第5章:行く手を阻むモノ
宿屋の手続きをし終えた後、カナンは部屋へ向かった。
部屋は、アルヴィンとジュードの男性陣、ミラ、エリーゼ、カナンの女性陣に分かれた二部屋。
入室すると、エリーゼはティポを毬代りにぼよんぼよんとついて遊んでいた。
ミラは、ベッドの上で胡坐をかいて瞑想しているようだ。
「カナンか…」
ミラは薄らと目を開けて、入ってきた人物がカナンである事を確認する。
同じく、エリーゼもティポをつくのを止めるとカナンに視線を向ける。
「遅かったな。何かあったのか?」
「ごめんなさい。露店があったからつい見入っちゃって…」
「『露店』って…どんなものがあるんですか?」
苦笑しながらそう弁明すると、エリーゼがその話に強い興味を示してきた。
「そうね…武器や防具、旅の必需品を扱っているお店もあれば、食材やアクセサリーを売るところもあるかしら」
「わぁ…色んな物があるんですね」
「私もカナン達と旅するようになってから知った身だが、人の営みを間近で見るのは面白いぞ」
話を真剣に聞き入るエリーゼに、ミラも露店の良さを語る。
ついさっきまで、ぎこちない空気が流れていたのに、今は自然と二人の間に会話が成立している。
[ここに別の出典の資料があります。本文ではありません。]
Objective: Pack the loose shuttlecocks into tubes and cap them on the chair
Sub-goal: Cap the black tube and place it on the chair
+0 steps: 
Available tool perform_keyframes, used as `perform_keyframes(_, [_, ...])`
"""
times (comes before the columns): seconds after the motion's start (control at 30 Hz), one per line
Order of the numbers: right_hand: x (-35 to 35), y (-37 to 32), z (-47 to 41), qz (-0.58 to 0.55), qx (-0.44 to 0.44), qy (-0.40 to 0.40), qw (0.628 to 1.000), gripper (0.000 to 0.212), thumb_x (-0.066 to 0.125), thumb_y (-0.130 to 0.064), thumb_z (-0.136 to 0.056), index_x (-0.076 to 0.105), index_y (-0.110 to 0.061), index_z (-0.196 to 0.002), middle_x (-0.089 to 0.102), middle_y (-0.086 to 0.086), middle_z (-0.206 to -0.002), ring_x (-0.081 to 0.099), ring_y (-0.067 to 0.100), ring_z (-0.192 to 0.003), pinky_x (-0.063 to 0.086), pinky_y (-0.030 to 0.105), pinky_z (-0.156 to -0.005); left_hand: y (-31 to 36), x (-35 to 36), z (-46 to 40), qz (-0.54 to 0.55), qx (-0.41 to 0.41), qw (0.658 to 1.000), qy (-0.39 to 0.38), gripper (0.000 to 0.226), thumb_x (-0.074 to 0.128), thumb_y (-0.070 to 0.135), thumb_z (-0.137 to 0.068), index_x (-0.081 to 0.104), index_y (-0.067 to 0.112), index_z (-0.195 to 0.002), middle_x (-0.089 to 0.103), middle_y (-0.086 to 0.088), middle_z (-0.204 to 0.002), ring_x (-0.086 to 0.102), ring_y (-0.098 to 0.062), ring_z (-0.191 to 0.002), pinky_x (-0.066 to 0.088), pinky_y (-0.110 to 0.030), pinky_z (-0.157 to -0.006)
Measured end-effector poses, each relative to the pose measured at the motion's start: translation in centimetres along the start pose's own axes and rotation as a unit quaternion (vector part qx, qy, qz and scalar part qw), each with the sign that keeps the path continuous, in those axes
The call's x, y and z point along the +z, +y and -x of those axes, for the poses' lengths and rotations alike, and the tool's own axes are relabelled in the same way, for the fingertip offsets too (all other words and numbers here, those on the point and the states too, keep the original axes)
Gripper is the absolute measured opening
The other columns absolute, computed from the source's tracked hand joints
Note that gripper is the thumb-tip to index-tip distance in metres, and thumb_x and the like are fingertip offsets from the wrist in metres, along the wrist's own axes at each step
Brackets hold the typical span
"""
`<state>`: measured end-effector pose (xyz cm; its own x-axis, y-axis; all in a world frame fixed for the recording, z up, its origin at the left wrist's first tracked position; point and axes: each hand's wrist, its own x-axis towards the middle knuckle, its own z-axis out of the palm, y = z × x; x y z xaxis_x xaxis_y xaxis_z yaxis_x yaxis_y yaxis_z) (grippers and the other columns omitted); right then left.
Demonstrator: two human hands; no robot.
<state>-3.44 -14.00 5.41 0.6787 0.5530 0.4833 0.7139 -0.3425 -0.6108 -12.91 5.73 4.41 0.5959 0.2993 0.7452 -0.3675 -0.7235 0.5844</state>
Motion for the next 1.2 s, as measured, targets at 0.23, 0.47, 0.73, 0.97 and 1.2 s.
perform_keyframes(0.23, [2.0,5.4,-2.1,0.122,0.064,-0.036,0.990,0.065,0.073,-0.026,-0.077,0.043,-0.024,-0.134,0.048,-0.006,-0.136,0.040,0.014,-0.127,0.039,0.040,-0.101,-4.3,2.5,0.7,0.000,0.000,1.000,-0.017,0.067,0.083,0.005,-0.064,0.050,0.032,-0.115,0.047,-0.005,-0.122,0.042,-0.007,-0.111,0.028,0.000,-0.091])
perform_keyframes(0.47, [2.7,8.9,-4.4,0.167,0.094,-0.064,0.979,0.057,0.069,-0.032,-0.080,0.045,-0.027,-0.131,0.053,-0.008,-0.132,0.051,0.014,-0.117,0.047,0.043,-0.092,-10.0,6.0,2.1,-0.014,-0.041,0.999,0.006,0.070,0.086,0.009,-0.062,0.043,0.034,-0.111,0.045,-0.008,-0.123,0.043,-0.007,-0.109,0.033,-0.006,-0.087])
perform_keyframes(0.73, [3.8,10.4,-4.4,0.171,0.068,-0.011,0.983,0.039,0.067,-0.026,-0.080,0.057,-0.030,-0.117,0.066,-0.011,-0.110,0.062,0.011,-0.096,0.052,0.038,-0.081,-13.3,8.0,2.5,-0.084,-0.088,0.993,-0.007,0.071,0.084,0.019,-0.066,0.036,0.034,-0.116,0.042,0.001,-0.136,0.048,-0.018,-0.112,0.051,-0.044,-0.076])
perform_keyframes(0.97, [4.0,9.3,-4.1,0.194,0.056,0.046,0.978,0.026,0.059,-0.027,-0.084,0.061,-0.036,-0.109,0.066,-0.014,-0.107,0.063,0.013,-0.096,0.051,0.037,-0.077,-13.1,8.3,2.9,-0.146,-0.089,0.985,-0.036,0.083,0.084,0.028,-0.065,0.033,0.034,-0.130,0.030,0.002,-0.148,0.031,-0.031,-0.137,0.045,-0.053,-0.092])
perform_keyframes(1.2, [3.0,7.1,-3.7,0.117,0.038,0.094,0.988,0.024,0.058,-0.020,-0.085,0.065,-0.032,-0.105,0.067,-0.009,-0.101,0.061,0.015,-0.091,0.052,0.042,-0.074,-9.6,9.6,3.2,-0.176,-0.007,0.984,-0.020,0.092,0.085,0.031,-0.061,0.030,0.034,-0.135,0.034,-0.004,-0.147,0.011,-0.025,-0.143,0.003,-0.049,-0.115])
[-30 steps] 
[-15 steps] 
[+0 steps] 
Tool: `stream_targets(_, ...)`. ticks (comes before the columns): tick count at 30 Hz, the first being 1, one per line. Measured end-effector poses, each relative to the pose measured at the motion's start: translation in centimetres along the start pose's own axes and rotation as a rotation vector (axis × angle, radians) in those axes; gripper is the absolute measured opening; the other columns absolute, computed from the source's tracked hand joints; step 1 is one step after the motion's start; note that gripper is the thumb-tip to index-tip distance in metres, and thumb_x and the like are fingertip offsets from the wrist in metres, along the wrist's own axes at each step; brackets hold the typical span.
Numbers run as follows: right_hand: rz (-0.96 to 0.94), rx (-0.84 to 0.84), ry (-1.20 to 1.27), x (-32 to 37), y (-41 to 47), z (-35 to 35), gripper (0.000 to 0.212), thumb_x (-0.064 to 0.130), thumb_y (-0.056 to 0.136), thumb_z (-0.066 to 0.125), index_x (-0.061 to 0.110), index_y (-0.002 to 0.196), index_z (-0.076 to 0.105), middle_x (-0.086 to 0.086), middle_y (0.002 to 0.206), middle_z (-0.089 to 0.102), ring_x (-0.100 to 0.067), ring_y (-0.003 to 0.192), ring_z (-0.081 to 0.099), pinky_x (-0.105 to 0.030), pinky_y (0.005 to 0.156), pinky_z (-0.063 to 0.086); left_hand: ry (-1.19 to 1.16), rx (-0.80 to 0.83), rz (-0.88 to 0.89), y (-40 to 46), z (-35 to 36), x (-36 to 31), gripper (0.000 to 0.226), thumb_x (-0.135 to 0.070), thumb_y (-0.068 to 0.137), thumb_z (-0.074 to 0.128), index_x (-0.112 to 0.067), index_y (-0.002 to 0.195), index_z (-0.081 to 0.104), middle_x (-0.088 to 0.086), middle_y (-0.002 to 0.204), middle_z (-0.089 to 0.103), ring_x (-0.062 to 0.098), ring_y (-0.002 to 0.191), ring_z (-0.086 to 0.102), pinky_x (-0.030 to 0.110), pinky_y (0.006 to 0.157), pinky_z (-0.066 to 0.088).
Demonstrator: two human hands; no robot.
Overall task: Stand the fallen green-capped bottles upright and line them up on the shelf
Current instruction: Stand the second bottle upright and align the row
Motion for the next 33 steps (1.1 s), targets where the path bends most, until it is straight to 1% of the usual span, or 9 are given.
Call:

コンコンッとタイミングに合わせたかのごとく、戸を叩く音が響く。
「皆、そろそろ夕食食べに行かない?」
扉越しにジュードの誘いの声が聞こえてきた。
「むっ…丁度空腹を感じていたところだ」
「早く…いきましょう!」
『おいしーいごちそうでるといーいなー♪』
「わぉ…食事になると素晴らしい位、息がぴったりね」
意外な所でミラとエリーゼ(そしてティポ)の話題の“共通点”が明らかになった。
その発見に口元を緩めつつ、ミラ達を負う様に食堂へ足を進めた。
◇◇◇ ◇◇◇◇◇ ◇◇◇
大広間の食堂では、たくさんの宿泊客で賑わっていた。
アルヴィンがスペースを確保してくれていたので、スムーズに席につく事が出来た。
「わぁ…来た時から思ってたんだけど、此処って、今までの海停の宿とイメージと違うね」
「うん、高級感が溢れているわね」
「サマンガン海停は六家のひとつ、シャール家の統治下だ。首都イル・ファンには規模は及ばないが、公共施設や整備に力を入れているって話だぜ」
感想を漏らすジュードとカナンに、アルヴィンが水の入った円筒型のコリンズ・グラスを持ちながら説明する。
周囲をみると、食堂全体には埃一つなく清潔感が漂っており、従業員の客に対する態度やサービスも申し分ない。
グラスに入った水を一口呑むと、苦みのないレモンの爽やかな風味が舌を潤してくれる。
「うん……もぐ、出される料理も…一味…むぐむぐ、違うようだぞ」
「おいしい…です!」
『デリーシャス!』
ミラは、肉料理を咀嚼しながら満面の笑みを浮かべて喋る。
エリーゼも、野菜のブイヨンスープに下鼓を打っているようで、ティポも大絶賛する。
「もぅ、ミラったら…口元にソースがついているよ。ほら、エリーゼもね」
ジュードは、苦笑してナプキンでミラとエリーゼの口元を交互に拭いてあげる。
そんなほのぼのとした光景を穏やかに眺めていると、ある物がカナンの目にとまる。
「…あら、此処って演奏もするのね」
広間の中央にステージがあり、ピアノ等の楽器が置かれていた。
「さっき、従業員の子にチラって聞いたんだけど、定期的に歌手を迎えて演奏をするんだって。ラッキーな事に今日がその日らしいぞ」
「へぇ…そうなんだ」
「どんな人が唄うんだろうね」
「ふむ…微精霊達の歌声はよく耳にするが、人の演奏をみるのは初めてだな」
「楽しみですね、ティポ」
『ドッキドキのワックワクだね~』
これから始まるだろうイベントに、全員は期待に胸を膨らませる。